Only those lines in the data below from the line containing "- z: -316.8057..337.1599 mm" through the line containing "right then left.", both included, should be restated word for word.
⁂
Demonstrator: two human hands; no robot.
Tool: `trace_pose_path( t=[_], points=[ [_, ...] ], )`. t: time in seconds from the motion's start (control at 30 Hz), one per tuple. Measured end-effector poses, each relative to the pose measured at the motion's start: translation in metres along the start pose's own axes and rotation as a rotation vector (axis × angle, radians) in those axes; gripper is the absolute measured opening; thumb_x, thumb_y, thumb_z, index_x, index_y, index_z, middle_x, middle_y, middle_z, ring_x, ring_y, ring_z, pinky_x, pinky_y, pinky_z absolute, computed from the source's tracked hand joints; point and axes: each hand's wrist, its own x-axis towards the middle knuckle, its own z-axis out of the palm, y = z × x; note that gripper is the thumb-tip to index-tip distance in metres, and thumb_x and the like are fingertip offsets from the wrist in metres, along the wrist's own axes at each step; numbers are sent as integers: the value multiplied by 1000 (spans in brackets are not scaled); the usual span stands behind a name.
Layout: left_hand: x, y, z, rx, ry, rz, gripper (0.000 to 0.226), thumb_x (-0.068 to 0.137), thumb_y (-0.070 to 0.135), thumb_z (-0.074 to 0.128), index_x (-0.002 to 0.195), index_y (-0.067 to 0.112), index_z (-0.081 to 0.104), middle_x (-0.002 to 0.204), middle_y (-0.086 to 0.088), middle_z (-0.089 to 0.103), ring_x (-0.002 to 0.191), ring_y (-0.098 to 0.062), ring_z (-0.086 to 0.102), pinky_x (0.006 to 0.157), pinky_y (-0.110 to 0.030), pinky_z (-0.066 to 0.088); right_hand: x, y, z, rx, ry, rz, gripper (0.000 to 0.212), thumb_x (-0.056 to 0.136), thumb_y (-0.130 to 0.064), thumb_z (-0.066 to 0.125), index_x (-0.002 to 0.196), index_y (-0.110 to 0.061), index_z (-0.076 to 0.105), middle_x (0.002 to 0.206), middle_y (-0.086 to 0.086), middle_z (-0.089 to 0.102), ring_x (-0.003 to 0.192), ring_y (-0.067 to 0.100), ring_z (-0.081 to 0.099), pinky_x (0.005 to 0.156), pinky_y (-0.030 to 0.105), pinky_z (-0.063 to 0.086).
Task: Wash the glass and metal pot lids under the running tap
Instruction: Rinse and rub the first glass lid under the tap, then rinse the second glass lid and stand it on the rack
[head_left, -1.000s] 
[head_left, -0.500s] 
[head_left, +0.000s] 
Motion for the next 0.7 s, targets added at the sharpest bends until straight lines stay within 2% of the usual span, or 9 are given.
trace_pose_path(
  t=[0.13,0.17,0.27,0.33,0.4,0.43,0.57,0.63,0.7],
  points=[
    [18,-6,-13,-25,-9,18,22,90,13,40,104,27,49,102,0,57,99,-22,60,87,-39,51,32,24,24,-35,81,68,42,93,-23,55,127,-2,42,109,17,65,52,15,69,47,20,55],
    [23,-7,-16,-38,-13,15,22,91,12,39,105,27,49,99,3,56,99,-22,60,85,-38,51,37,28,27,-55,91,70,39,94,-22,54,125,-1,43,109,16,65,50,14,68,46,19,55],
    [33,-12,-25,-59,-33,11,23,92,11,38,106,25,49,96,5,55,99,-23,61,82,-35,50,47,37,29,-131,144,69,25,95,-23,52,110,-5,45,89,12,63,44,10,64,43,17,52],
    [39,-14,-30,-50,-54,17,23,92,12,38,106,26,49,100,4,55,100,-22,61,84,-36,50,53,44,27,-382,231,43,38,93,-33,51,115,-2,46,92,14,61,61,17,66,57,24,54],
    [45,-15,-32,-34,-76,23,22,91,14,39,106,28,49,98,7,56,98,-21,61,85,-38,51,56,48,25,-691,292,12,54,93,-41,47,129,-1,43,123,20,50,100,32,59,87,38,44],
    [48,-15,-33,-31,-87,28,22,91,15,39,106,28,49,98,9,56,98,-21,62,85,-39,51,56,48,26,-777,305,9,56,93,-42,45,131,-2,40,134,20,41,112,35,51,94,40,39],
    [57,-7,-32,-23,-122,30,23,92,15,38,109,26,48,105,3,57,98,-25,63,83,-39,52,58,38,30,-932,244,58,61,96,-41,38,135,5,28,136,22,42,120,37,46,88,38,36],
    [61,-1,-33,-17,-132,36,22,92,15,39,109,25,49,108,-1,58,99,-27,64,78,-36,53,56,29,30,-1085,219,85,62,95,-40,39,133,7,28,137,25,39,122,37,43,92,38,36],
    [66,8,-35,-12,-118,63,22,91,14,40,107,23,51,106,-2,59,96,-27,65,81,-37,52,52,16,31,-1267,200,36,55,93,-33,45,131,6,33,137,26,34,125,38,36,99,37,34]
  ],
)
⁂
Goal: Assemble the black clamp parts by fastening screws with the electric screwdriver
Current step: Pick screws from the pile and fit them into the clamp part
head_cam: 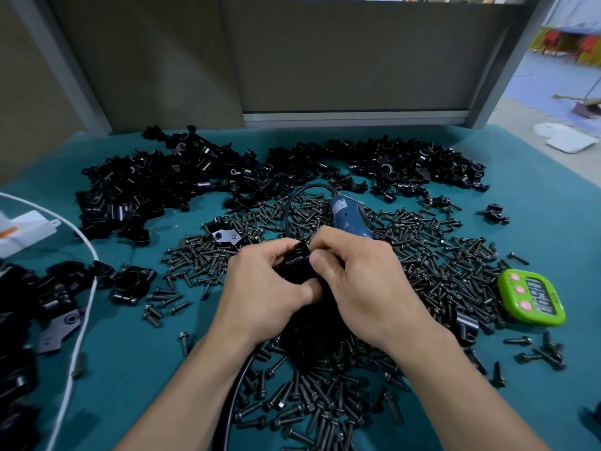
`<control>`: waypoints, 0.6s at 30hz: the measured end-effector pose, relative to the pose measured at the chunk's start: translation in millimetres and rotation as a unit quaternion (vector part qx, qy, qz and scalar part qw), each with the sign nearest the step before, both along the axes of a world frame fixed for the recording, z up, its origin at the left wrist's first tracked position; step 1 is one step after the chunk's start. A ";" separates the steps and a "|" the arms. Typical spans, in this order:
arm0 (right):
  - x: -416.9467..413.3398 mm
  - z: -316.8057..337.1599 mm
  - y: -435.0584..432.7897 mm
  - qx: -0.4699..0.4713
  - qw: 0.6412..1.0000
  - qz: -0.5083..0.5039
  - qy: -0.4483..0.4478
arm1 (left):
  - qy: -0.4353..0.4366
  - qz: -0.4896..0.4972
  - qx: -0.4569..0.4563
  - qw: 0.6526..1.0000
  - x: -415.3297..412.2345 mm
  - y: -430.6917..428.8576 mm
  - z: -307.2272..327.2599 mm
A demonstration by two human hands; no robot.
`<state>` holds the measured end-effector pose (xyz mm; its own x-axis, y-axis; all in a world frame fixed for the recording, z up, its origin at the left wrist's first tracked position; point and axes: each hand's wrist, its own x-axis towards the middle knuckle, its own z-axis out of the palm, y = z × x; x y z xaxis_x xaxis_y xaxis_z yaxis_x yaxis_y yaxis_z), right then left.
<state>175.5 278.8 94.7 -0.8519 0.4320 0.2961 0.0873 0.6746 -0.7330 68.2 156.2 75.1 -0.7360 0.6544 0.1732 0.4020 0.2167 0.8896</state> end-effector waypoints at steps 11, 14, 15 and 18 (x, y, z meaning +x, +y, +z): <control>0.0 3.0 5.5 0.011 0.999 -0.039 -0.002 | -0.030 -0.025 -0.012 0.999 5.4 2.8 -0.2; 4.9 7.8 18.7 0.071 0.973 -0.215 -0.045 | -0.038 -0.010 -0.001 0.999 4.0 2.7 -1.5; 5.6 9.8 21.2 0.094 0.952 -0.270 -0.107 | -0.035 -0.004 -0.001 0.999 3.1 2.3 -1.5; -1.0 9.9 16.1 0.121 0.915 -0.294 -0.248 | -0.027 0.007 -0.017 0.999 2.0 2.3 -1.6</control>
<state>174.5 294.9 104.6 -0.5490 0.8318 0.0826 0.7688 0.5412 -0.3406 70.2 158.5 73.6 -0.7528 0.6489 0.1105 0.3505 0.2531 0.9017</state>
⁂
▸ Answer box
  - z: -316.8057..337.1599 mm
  - y: -435.0584..432.7897 mm
  - qx: -0.4699..0.4713
  - qw: 0.6412..1.0000
  - qz: -0.5083..0.5039
  - qy: -0.4483..0.4478
arm1 (left):
  - qy: -0.4353..0.4366
  - qz: -0.4896..0.4972
  - qx: -0.4569..0.4563
  - qw: 0.6526..1.0000
  - x: -415.3297..412.2345 mm
  - y: -430.6917..428.8576 mm
  - z: -307.2272..327.2599 mm
A demonstration by two human hands; no robot.
`<state>` holds the measured end-effector pose (xyz mm; its own x-axis, y-axis; all in a world frame fixed for the recording, z up, its origin at the left wrist's first tracked position; point and axes: each hand's wrist, its own x-axis towards the middle knuckle, its own z-axis out of the palm, y = z × x; x y z xaxis_x xaxis_y xaxis_z yaxis_x yaxis_y yaxis_z), right then left.

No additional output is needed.